* **PROBLEM DETAILS**: Could you print each line of the material below exactly?

* **DATA SEGMENT**:

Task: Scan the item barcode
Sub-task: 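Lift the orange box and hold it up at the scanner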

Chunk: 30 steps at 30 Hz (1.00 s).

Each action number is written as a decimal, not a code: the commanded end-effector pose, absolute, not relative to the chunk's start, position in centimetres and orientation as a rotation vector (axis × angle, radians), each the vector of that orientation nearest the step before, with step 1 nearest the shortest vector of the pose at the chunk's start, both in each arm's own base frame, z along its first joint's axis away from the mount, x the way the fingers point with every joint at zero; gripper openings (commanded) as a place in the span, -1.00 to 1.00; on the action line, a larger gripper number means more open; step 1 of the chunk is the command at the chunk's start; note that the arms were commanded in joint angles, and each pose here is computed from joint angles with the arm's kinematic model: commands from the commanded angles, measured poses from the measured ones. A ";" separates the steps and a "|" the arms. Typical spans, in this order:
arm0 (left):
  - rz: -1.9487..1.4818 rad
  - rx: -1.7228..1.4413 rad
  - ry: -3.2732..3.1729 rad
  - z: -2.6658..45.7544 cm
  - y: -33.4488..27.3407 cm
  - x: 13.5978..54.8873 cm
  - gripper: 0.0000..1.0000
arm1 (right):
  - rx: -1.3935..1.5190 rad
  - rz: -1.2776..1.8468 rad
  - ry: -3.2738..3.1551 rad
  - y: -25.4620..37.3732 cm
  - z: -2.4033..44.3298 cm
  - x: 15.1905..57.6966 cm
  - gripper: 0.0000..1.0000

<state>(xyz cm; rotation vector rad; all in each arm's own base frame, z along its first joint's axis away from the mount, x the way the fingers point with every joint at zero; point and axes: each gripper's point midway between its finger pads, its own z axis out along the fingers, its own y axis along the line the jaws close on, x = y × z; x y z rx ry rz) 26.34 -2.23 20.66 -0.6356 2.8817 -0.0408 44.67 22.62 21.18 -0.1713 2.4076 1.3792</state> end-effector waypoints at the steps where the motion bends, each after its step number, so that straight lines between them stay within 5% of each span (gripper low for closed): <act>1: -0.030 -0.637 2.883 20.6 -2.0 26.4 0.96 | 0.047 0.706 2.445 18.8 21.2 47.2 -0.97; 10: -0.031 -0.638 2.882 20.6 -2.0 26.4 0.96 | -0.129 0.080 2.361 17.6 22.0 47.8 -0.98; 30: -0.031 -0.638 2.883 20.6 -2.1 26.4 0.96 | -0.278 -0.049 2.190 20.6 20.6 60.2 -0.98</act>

* **SOLVED EXERCISE**:
Task: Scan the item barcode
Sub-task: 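Lift the orange box and hold it up at the scanner
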
Chunk: 30 steps at 30 Hz (1.00 s).

Each action number is written as a decimal, not a code: the commanded end-effector pose, absolute, not relative to the chunk's start, position in centimetres and orientation as a rotation vector (axis × angle, radians), each the vector of that orientation nearest the step before, with step 1 nearest the shortest vector of the pose at the chunk's start, both in each arm's own base frame, z along its first joint's axis away from the mount, x the way the fingers point with every joint at zero; gripper openings (commanded) as a place in the span, -1.00 to 1.00; on the action line, a larger gripper number means more open; step 1 of the chunk is the command at the chunk's start; note that the arms were commanded in joint angles, and each pose here is computed from joint angles with the arm's kinematic model: commands from the commanded angles, measured poses from the measured ones. A ";" separates the steps and a "|" the arms. Typical spans, in this order:
arm0 (left):
  - rz: -1.9487..1.4818 rad
  - rx: -1.7228..1.4413 rad
  - ry: -3.2732..3.1729 rad
  - z: -2.6658..45.7544 cm
  - y: -33.4488..27.3407 cm
  - x: 13.5978..54.8873 cm
  - gripper: 0.0000..1.0000
arm1 (right):
  - rx: -1.3935..1.5190 rad
  - rz: -1.2776..1.8468 rad
  - ry: -3.2738..3.1551 rad
  - y: -25.4620..37.3732 cm
  - z: -2.4033..44.3298 cm
  - x: 15.1905..57.6966 cm
  - gripper: 0.0000..1.0000

<state>(xyz cm; rotation vector rad; all in each arm's own base frame, z along its first joint's axis away from the mount, x the way the fingers point with every joint at zero; point and axes: each gripper's point midway between its finger pads, its own z axis out along the fingers, its own y axis along the line the jaws close on, x = y × z; x y z rx ry rz) 26.34 -2.23 20.66 -0.6356 2.8817 -0.0408 44.67 22.62 21.18 -0.1713 2.4076 1.3792</state> end-effector waypoints at the steps where the motion bends, each after its step number, so that straight lines between them stay within 5% of each span (gripper low for closed): <act>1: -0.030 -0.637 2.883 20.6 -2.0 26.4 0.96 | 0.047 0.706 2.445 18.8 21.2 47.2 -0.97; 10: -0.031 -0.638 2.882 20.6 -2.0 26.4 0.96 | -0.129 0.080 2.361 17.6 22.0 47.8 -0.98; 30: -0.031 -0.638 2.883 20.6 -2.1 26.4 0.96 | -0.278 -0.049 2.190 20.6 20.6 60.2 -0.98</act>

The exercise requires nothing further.